Top of PROVIDED INFORMATION
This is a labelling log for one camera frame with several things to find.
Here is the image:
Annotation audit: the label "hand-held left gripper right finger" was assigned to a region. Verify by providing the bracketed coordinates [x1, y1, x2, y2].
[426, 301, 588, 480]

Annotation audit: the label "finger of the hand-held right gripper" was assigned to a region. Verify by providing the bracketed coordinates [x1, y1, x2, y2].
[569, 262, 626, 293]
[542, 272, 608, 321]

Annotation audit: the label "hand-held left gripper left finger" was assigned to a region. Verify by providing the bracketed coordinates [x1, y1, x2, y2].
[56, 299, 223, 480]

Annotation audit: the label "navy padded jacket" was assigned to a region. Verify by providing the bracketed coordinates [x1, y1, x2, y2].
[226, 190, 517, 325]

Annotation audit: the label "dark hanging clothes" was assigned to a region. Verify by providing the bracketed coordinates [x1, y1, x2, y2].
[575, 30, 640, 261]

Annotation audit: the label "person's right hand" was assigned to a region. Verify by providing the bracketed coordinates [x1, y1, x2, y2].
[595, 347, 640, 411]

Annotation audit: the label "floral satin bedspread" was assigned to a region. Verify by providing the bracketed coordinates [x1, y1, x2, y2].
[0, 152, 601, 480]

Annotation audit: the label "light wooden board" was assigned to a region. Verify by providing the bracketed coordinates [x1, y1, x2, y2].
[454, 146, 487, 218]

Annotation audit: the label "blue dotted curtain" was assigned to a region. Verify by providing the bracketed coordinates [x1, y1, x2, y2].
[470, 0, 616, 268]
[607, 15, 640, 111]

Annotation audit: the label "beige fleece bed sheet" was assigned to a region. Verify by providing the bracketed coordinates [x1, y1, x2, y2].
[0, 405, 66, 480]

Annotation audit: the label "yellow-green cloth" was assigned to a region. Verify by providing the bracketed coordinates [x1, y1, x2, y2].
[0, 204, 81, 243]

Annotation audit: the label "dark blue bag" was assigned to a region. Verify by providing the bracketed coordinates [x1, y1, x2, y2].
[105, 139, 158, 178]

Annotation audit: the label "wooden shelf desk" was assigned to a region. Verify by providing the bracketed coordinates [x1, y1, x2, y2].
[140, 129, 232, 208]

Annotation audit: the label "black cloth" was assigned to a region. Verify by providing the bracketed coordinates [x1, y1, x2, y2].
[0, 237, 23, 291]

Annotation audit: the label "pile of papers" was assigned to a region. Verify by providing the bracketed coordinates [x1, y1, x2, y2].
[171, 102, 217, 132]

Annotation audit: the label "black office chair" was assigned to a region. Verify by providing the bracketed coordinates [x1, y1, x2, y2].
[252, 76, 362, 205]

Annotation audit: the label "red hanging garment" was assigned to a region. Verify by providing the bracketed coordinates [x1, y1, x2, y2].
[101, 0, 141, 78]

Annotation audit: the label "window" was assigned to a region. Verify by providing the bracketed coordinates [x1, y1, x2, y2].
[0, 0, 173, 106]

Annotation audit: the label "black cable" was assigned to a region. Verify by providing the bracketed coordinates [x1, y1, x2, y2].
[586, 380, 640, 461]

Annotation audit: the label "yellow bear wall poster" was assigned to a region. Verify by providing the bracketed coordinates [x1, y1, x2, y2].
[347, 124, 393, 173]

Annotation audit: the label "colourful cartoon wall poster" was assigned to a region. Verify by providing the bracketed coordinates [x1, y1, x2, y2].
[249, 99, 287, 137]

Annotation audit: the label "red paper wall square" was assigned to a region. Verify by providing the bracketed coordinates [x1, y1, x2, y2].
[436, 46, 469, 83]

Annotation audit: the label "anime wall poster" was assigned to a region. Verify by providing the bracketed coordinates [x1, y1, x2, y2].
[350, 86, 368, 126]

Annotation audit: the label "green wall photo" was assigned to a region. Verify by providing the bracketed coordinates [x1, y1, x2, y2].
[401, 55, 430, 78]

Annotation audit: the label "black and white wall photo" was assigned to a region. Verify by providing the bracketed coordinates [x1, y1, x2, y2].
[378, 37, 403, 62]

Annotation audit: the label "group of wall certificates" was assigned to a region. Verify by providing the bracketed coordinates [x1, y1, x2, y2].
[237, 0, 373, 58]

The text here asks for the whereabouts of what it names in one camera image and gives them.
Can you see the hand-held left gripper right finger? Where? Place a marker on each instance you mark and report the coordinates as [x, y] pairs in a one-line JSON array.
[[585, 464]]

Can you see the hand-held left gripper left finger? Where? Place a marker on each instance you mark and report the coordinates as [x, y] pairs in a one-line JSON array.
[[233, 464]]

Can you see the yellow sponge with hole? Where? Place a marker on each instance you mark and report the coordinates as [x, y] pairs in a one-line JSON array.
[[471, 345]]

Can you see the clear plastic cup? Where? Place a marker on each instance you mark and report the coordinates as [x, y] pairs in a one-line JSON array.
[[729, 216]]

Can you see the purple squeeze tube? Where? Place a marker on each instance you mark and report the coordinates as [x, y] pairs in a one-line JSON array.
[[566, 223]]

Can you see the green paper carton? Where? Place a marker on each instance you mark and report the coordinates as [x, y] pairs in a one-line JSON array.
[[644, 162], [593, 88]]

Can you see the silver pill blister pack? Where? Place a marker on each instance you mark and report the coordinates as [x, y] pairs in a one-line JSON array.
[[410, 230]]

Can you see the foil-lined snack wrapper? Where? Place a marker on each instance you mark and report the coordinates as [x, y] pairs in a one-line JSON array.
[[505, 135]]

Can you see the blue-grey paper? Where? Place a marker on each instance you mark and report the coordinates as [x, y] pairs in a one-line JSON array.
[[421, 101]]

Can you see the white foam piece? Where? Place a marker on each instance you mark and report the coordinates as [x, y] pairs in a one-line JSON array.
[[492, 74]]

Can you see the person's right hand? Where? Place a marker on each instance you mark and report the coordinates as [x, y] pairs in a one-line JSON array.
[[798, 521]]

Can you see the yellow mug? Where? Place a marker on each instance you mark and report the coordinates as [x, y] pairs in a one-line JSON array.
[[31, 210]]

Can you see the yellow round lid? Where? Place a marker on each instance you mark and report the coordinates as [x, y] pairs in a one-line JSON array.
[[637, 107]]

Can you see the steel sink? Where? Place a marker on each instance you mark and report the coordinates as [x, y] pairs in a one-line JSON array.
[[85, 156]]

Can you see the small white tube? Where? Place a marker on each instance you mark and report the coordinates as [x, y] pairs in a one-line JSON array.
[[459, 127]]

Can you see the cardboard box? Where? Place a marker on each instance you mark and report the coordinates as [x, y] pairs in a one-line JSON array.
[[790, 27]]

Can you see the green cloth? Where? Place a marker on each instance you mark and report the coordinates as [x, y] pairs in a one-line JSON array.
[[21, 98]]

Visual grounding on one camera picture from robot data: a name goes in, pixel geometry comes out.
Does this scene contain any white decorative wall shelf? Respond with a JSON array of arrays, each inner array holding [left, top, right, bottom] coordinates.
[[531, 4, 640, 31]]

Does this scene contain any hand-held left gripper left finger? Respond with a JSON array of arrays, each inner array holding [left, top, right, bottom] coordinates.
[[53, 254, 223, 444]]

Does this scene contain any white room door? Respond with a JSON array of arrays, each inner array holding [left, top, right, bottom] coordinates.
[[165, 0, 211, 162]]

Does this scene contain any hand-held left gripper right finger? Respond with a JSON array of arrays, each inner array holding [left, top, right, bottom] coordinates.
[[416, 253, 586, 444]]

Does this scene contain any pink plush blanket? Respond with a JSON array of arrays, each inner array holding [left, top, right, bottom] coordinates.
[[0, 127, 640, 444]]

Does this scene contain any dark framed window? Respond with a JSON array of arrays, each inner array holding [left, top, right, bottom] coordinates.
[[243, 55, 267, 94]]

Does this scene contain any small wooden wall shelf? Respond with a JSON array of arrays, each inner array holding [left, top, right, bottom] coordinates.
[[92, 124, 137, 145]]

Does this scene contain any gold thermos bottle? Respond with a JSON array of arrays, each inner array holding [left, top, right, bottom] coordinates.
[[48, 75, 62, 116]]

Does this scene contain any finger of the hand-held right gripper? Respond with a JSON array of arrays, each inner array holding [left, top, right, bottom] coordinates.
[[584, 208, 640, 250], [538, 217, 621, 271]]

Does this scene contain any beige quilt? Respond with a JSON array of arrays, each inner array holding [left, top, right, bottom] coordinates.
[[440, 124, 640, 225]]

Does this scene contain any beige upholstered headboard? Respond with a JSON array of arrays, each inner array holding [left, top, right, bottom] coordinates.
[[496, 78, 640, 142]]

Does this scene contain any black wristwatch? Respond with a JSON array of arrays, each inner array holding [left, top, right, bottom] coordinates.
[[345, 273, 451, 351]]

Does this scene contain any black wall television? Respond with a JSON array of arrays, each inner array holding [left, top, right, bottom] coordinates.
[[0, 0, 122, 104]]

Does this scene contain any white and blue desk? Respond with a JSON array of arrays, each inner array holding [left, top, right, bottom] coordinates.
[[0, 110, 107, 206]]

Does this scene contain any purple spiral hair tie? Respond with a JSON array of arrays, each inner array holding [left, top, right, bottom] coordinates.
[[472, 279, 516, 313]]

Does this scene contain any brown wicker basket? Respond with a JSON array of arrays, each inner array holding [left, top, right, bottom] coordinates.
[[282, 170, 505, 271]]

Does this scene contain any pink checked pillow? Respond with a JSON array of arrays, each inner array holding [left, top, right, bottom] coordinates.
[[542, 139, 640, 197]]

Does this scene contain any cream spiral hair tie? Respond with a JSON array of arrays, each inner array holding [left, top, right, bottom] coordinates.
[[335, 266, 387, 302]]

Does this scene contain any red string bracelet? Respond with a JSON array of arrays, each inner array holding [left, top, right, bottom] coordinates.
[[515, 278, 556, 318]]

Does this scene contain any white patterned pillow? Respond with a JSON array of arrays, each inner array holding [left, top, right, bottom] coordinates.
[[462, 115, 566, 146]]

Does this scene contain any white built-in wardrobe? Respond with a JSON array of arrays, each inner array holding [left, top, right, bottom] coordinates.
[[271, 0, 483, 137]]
Bottom of PROVIDED INFORMATION
--- EXERCISE BRIEF ---
The answer should be all lines from the entries above that hold the word "image".

--- EXERCISE RESULT ---
Here is the image:
The text here asks for the whereabouts of what it names in one camera image and gives them.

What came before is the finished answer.